What you will do: Within the data that follows, how many lines contain the word "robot"? Reply with only the number.
^^^^^^^^
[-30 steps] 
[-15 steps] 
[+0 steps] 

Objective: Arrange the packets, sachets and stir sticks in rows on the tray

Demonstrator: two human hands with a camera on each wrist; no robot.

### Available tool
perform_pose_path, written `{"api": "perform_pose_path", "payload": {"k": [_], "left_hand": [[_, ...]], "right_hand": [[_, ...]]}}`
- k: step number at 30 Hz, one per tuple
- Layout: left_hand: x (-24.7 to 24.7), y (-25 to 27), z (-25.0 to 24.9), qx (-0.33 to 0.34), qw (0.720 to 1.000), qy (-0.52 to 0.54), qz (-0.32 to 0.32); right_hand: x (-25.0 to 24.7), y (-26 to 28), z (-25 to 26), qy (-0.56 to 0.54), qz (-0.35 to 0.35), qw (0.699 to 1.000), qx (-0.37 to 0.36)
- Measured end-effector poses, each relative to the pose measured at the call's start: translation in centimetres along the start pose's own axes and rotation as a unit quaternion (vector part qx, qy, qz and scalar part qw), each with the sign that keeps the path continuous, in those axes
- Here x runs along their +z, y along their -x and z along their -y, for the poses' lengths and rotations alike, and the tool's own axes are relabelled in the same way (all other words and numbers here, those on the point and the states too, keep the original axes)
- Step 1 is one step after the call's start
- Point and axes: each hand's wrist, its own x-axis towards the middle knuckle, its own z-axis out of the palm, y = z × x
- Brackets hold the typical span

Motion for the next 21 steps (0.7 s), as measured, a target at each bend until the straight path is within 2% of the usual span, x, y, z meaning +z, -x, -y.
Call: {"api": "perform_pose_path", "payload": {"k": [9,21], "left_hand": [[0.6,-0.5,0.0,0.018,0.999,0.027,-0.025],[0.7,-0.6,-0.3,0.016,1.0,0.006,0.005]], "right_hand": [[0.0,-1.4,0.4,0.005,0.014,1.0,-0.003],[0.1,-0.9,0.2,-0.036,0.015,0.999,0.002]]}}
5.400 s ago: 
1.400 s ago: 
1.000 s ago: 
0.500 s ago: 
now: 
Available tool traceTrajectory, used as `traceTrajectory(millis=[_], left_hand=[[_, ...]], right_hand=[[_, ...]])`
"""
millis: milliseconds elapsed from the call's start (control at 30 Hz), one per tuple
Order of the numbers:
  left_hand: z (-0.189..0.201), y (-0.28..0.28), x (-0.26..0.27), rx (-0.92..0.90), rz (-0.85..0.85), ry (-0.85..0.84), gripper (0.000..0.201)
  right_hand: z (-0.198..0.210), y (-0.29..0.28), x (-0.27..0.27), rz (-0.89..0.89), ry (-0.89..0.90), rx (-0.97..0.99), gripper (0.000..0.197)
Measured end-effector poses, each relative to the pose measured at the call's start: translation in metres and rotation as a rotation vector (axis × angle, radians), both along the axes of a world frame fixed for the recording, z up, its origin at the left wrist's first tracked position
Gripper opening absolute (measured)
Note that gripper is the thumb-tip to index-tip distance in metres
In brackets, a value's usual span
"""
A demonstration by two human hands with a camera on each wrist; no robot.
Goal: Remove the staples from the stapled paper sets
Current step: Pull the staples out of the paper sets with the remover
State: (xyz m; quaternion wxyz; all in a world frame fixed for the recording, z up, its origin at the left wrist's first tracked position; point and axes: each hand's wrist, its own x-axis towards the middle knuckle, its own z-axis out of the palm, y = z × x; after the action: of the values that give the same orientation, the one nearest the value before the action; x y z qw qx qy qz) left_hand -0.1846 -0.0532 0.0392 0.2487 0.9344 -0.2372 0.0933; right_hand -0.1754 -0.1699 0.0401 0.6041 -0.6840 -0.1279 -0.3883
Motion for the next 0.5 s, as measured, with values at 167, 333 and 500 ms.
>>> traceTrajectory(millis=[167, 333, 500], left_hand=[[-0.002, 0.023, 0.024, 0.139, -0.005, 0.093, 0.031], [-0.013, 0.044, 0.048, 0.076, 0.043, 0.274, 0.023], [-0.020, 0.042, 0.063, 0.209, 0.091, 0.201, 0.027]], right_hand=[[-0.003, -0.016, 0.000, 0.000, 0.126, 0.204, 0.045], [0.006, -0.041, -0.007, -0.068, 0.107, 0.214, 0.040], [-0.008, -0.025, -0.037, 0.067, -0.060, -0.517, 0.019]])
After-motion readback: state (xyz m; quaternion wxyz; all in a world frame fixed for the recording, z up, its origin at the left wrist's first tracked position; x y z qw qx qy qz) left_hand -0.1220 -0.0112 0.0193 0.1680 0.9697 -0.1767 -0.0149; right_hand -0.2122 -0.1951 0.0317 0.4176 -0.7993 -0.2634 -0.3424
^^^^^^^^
Reply: 2